*** DATA RECORDS ***

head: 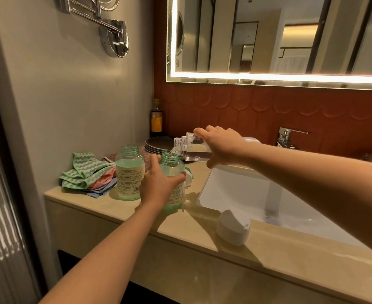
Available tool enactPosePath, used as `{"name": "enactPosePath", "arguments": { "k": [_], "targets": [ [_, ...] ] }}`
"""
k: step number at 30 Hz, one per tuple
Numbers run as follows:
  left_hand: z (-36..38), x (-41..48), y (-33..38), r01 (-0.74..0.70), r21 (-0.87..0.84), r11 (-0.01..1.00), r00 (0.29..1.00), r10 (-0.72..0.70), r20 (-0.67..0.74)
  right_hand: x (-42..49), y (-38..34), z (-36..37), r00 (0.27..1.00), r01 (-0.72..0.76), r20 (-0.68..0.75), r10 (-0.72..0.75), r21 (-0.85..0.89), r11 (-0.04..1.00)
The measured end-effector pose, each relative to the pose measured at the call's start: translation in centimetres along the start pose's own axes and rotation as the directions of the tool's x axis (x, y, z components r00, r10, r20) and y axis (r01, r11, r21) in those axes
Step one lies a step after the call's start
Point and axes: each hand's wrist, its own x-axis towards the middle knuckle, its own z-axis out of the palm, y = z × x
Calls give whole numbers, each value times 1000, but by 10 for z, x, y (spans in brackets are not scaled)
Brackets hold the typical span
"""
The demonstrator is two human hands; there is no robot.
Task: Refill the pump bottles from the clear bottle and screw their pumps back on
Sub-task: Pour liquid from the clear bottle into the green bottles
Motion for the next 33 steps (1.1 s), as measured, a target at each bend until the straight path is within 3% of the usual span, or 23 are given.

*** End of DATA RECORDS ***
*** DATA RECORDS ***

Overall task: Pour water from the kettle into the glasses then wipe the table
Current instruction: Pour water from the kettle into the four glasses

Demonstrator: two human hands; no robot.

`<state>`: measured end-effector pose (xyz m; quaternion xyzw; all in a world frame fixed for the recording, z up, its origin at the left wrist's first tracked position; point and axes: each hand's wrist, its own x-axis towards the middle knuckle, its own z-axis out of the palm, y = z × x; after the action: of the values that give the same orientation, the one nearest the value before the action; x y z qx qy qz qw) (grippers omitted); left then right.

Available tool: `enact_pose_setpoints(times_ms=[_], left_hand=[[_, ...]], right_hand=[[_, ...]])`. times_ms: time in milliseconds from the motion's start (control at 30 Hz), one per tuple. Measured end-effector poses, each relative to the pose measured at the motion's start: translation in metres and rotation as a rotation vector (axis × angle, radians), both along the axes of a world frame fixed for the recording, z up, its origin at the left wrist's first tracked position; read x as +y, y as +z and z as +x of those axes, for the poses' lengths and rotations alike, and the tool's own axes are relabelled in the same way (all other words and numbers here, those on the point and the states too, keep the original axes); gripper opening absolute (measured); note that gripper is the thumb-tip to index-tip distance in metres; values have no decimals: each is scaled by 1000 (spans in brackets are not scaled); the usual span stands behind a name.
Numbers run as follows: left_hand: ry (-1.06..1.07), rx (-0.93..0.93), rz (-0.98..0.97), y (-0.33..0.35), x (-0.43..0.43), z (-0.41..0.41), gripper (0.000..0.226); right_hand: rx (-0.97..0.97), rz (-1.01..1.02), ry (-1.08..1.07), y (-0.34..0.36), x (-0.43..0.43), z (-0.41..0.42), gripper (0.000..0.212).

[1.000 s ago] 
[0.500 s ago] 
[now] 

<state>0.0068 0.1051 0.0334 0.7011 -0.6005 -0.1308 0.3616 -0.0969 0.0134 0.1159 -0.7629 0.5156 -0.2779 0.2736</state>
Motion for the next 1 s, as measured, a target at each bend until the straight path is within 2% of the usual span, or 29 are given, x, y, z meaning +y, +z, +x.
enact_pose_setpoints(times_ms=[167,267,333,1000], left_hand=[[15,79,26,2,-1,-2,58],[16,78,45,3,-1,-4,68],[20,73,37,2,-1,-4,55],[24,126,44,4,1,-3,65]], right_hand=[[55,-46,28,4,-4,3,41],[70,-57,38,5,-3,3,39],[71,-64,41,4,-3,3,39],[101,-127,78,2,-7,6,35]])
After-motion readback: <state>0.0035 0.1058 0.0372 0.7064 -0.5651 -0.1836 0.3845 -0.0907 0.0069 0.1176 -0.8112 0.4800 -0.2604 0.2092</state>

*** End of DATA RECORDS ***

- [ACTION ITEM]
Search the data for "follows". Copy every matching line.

- [REPLY]
Numbers run as follows:
Numbers run as follows: left_hand: ry (-1.06..1.07), rx (-0.93..0.93), rz (-0.98..0.97), y (-0.33..0.35), x (-0.43..0.43), z (-0.41..0.41), gripper (0.000..0.226); right_hand: rx (-0.97..0.97), rz (-1.01..1.02), ry (-1.08..1.07), y (-0.34..0.36), x (-0.43..0.43), z (-0.41..0.42), gripper (0.000..0.212).

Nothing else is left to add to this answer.